Exercise instructions
Only the lines below from the one that holds "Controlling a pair" through the one that holds "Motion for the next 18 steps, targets" should appear in the answer, copied exactly, end lines included and pictures omitted.

Source material

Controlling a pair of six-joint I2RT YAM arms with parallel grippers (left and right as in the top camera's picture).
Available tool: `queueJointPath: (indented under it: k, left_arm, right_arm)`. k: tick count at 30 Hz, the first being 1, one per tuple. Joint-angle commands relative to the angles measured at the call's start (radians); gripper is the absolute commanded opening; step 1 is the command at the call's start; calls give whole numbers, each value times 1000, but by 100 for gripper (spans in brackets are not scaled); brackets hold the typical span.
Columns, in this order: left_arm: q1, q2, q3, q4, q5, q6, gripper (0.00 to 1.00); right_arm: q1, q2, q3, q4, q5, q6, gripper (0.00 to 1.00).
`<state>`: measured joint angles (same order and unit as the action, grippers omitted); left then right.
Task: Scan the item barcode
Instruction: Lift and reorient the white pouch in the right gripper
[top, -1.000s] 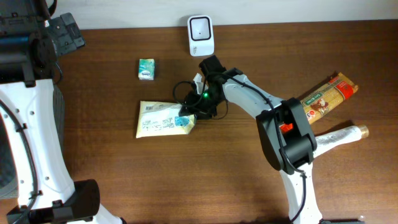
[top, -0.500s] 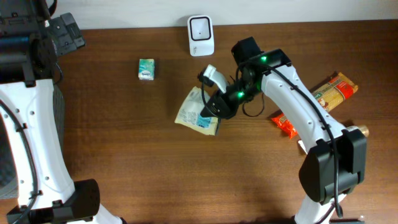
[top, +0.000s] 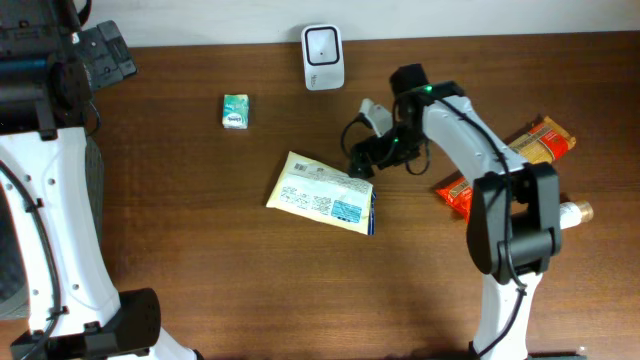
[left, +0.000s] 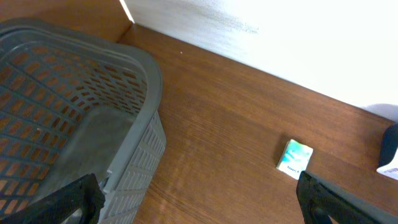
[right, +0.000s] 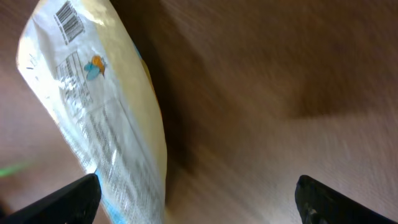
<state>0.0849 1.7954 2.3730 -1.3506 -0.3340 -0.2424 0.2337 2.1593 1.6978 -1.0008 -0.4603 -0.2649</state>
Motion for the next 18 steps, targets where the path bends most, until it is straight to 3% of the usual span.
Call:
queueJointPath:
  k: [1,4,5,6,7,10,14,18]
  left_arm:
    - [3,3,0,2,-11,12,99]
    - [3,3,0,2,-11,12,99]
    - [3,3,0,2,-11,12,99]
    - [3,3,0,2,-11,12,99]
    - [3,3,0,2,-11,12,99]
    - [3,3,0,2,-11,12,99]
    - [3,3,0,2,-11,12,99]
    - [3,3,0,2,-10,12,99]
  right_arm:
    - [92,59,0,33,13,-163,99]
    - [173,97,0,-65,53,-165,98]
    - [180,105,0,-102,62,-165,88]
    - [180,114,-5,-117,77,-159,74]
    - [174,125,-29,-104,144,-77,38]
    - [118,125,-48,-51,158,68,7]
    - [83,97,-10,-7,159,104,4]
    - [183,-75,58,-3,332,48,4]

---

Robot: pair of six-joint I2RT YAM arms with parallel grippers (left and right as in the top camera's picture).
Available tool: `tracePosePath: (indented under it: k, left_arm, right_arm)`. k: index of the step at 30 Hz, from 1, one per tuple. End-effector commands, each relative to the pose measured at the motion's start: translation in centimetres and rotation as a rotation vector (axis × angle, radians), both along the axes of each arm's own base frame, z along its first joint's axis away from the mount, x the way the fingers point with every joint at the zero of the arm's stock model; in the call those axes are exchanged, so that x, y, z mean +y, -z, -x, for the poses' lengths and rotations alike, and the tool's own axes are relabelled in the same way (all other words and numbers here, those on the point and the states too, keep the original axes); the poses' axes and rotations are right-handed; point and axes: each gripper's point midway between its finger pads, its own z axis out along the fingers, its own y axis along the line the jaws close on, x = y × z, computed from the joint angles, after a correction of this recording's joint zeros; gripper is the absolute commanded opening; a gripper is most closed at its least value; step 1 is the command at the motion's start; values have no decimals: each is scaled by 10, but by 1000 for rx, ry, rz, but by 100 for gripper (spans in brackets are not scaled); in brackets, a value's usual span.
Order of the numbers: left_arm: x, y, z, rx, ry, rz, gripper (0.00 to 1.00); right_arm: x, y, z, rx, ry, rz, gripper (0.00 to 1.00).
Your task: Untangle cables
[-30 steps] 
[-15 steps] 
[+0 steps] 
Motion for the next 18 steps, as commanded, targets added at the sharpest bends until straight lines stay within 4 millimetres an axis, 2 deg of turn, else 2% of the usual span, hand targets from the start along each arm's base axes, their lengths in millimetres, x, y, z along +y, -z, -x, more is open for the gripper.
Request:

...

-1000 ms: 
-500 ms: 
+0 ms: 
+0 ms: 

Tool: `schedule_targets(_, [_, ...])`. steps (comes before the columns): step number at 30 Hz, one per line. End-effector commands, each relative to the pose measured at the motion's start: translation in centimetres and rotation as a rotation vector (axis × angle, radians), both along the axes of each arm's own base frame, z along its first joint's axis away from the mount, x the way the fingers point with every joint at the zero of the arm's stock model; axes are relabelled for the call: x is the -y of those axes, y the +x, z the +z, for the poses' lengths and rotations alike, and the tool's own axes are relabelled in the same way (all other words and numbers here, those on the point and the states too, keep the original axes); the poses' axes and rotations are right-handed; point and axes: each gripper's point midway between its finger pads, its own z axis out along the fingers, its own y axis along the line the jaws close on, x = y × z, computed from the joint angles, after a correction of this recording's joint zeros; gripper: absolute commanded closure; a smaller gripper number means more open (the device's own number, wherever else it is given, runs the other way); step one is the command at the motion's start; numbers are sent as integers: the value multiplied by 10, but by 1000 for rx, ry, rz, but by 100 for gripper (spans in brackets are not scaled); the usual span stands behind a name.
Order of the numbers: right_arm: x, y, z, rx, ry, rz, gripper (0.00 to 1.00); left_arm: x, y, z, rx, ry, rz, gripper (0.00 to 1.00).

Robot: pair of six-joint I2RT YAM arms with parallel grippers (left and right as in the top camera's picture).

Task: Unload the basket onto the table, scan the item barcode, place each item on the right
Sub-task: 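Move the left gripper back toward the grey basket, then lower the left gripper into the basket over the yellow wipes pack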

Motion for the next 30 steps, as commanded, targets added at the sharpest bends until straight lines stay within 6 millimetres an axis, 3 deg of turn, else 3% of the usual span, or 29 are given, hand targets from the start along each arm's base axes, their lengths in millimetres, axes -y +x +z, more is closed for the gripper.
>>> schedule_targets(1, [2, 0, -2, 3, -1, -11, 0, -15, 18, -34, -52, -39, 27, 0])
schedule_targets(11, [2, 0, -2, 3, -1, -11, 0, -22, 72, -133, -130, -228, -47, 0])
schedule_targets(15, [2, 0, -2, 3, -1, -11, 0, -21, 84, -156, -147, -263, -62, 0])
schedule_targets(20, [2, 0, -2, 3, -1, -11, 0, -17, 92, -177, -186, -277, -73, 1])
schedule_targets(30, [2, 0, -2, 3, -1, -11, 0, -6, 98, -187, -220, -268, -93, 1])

Response to this task
Controlling a pair of six-joint I2RT YAM arms with parallel grippers (left and right as in the top camera's picture).
Available tool: `queueJointPath: (indented under it: k, left_arm, right_arm)`. k: tick count at 30 Hz, the first being 1, one per tuple. Joint-angle commands relative to the angles measured at the call's start (radians); gripper is the absolute commanded opening; step 1 is the command at the call's start; calls give whole numbers, each value times 1000, but by 100 for gripper (spans in brackets are not scaled); brackets hold the typical span.
Columns, in this order: left_arm: q1, q2, q3, q4, q5, q6, gripper (0.00 to 1.00); right_arm: q1, q2, q3, q4, q5, q6, gripper (0.00 to 1.00).
`<state>`: measured joint angles (same order and unit as the action, grippers omitted); left then right.
Task: Scan the item barcode
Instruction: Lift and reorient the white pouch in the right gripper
[top, -1.000s] 
[top, -0.500s] 
[top, +0.000s] 
[left, +0.000s] 
[right, +0.000s] 
<state>0.0849 1.7954 2.3730 -1.3506 -0.3340 -0.2424 0.2337 2.1593 1.6978 -1.0008 -0.4603 -0.2649</state>
Motion for the next 18 steps, targets where the path bends most, until it is straight to 3% of the usual span.

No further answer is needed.